● REQUIRED WORK: Please report each line in the material below that includes "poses".

DATA SECTION Start Marker

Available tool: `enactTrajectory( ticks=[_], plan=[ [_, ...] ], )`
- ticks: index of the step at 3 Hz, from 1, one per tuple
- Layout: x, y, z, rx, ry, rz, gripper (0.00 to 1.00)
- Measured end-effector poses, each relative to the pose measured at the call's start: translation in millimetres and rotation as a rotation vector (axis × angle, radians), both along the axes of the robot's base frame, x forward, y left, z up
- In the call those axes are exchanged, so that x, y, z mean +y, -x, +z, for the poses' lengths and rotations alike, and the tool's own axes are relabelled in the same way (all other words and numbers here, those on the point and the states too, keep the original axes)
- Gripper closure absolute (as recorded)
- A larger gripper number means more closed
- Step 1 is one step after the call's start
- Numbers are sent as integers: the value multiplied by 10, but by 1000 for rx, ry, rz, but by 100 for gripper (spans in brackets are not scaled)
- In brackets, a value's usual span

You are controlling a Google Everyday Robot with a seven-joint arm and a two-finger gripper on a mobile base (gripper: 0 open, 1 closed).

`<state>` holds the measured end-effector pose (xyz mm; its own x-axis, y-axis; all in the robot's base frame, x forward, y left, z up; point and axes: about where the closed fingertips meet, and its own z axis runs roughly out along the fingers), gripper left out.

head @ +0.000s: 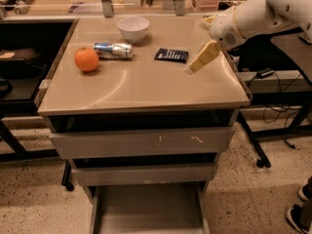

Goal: Place rxbar blueberry into bottom drawer

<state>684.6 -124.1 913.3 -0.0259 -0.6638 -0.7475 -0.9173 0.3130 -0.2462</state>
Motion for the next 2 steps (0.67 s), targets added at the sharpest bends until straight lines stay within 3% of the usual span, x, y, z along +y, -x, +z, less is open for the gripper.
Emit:
enactTrajectory(
  ticks=[2],
  plan=[
    [226,-424,-241,23,-94,-74,0]
  ],
)
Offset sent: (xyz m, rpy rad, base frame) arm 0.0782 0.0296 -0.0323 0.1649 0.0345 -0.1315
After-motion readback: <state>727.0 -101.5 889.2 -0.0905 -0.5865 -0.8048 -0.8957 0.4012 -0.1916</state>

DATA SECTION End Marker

● ANSWER TO THIS TASK:
- Measured end-effector poses, each relative to the pose measured at the call's start: translation in millimetres and rotation as a rotation vector (axis × angle, radians), both along the axes of the robot's base frame, x forward, y left, z up
- In the call those axes are exchanged, so that x, y, z mean +y, -x, +z, for the poses' lengths and rotations alike, and the tool's own axes are relabelled in the same way (all other words and numbers here, those on the point and the states too, keep the original axes)

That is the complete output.